Exercise description:
Go through the data from its first line and retype each line, stopping once the line containing "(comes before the" has been retyped.

Provided material:
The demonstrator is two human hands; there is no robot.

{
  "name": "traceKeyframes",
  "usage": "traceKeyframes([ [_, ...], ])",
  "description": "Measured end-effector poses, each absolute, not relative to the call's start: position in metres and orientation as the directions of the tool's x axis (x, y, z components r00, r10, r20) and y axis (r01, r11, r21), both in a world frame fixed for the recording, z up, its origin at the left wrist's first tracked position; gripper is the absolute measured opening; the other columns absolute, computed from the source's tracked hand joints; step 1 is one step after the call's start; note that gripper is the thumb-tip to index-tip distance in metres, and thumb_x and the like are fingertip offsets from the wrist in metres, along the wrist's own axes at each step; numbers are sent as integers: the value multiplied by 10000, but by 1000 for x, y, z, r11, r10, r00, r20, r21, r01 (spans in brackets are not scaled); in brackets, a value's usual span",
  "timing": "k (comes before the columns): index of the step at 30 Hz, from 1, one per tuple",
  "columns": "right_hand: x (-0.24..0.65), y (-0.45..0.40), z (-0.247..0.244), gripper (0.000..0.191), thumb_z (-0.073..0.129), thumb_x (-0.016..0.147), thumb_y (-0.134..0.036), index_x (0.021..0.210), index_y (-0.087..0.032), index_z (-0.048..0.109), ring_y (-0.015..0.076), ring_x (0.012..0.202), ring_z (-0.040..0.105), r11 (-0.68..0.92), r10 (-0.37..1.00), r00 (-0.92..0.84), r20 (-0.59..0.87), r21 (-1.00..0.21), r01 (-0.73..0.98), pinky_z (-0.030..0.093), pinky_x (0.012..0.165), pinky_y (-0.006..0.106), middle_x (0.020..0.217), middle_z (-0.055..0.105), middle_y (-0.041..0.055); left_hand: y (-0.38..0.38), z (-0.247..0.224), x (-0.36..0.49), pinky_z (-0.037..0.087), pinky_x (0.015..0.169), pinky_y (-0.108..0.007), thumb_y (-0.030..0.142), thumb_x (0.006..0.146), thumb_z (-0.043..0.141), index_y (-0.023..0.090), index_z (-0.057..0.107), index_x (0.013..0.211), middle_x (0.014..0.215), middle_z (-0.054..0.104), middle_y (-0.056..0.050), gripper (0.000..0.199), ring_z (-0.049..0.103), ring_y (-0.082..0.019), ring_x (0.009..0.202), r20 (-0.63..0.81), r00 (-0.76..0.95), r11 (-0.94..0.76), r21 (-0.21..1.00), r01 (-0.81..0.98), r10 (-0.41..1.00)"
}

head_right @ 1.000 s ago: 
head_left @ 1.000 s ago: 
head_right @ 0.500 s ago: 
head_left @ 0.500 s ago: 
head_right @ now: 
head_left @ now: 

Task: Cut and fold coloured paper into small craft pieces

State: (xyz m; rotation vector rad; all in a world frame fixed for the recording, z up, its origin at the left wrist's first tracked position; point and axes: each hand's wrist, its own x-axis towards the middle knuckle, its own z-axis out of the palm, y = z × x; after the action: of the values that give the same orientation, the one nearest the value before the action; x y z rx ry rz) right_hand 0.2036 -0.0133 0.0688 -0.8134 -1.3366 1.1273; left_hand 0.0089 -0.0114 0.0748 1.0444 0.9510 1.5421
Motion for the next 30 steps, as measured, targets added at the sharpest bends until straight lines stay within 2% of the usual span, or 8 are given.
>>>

Response to the exercise:
The demonstrator is two human hands; there is no robot.

{
  "name": "traceKeyframes",
  "usage": "traceKeyframes([ [_, ...], ])",
  "description": "Measured end-effector poses, each absolute, not relative to the call's start: position in metres and orientation as the directions of the tool's x axis (x, y, z components r00, r10, r20) and y axis (r01, r11, r21), both in a world frame fixed for the recording, z up, its origin at the left wrist's first tracked position; gripper is the absolute measured opening; the other columns absolute, computed from the source's tracked hand joints; step 1 is one step after the call's start; note that gripper is the thumb-tip to index-tip distance in metres, and thumb_x and the like are fingertip offsets from the wrist in metres, along the wrist's own axes at each step; numbers are sent as integers: the value multiplied by 10000, but by 1000 for x, y, z, r11, r10, r00, r20, r21, r01 (spans in brackets are not scaled); in brackets, a value's usual span",
  "timing": "k (comes before the columns): index of the step at 30 Hz, from 1, one per tuple",

Further output is not needed for this exercise.